Namun, berperilaku manusiawi
dan penuh kemanusiaan, jujur, tidak merugikan orang lain, serta menghargai
hak-hak orang lain, itulah sikap yang jarang dimiliki oleh kebanyakan orang,
karena memang perlu dipelajari, tidak bisa tumbuh secara sendirinya. Seorang anak
yang buruk, maka dapat dikatakan bahwa itulah hasil kegagalan orang tua dan
gurunya dalam mendidik keluhuran karakter.
Orangtua yang serakah, selalu
melahirkan anak-anak yang sama dan tidak kalah serakahnya. Orangtua yang
dermawan melahirkan anak-anak yang sama dermawannya pula. Hal tersebut bukanlah
murni faktor genetik, namun perihal teladan dan pola pengasuhan.
Kata-kata dapat menipu, namun
sebuah, serangkaian, dan kebiasaan dari suatu perilaku ataupun sikap, tidak
dapat menipu. Tulus atau tidaknya, dapat dirasakan oleh orang lain. Kita tidak
dapat menilai tulus atau tidaknya dari tutur kata orang lain, namun dari
perilaku mereka dikeseharian.
Apakah seseorang yang
diperlakukan secara buruk, ataukah si pelaku perbuatan buruk, yang sejatinya
buruk? Selama ini kita didengungkan peribahasa klasik, bahwa tutur-kata
seseorang mencerminkan isi hatinya. Namun, peribahasa klasik demikian tampaknya
perlu mulai kita ubah menjadi seperti peribahasa yang lebih kontemporer dari seorang
tokoh tak dikenal berikut ini:
“Bagaimana ataupun cara-cara seseorang dalam memperlakukan
orang lain, merupakan cerminan tentang siapa diri si pembuat perilaku itu sendiri.
Itu bukanlah pernyataan tentang dirimu yang diperlakukan olehnya.”

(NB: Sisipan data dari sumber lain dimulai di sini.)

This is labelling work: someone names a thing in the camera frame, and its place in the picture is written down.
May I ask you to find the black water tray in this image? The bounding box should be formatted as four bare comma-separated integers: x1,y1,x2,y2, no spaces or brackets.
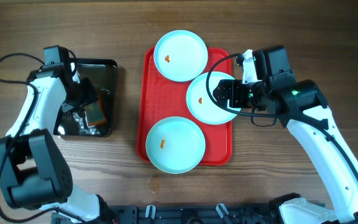
53,58,117,137

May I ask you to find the white plate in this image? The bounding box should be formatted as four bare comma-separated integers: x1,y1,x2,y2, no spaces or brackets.
154,30,208,82
186,73,237,125
145,116,206,174

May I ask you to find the white plate top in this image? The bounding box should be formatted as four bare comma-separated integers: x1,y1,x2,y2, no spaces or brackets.
154,30,208,82

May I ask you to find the red plastic tray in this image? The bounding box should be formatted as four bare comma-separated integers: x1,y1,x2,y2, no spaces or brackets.
136,47,232,166

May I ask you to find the black cable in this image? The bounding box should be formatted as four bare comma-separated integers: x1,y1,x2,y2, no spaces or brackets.
0,49,80,223
206,53,358,212

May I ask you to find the red sauce stain bottom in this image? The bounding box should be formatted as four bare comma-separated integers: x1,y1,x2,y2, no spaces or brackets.
160,139,165,149

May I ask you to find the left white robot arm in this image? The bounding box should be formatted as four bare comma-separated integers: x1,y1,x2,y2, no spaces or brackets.
0,77,107,223

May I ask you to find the orange green sponge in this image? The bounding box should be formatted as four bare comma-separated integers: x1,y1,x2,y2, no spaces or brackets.
85,98,107,126

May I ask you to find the right black cable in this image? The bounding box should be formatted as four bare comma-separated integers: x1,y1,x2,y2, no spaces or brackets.
206,53,358,212

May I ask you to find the left black cable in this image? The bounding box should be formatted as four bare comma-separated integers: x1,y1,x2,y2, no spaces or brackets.
0,49,80,223

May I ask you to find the white plate bottom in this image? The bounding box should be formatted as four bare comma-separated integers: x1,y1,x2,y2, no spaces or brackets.
145,116,206,174

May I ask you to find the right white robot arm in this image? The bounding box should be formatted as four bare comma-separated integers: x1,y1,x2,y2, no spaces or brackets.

Seseorang yang perilakunya
penuh pelanggaran hukum, maka itulah cerminan karakter internal hatinya yang
merupakan seorang pelanggar. Memperlakukan orang lain secara sewenang-wenang,
itulah cerminan watak perilakunya yang memang sewenang-wenang. Memperlakukan
orang lain dengan memakai cara-cara kekerasan, maka itulah cerminan betapa
dirinya seorang “pemain kekerasan” dan selalu menghadapi setiap hal dengan
“bermain (secara) kekerasan”.
Menjadi warga yang patuh
terhadap hukum, dan taat pada norma sosial, sebetulnya bukanlah hal yang sukar
agar tercipta tertib sosial dan tidak menimbulkan konflik-konflik sosial. Sebagai
pengemudi, sebagai contoh, setiap pengendara harus patuh pada norma mengendarai
kendaraan pada lajur kiri, agar tidak saling bertabrakan akibat adanya yang
melaju berlawanan arus.
Namun, seorang bermental
“pelanggar” tidak akan pernah mampu memahami prinsip hidup paling mendasar
demikian. Entah mengapa dan bagaimana, kerap KWANG jumpai orang-orang bertipe
yang gemar melanggar aturan apapun yang dijumpai olehnya, seolah “hobi”, hobi
melanggar—yang dalam dugaan KAWNG ialah akibat hasil kesalahan didik orangtuanya
atau mungkin memang begitulah yang selama ini diberi contoh oleh orangtuanya.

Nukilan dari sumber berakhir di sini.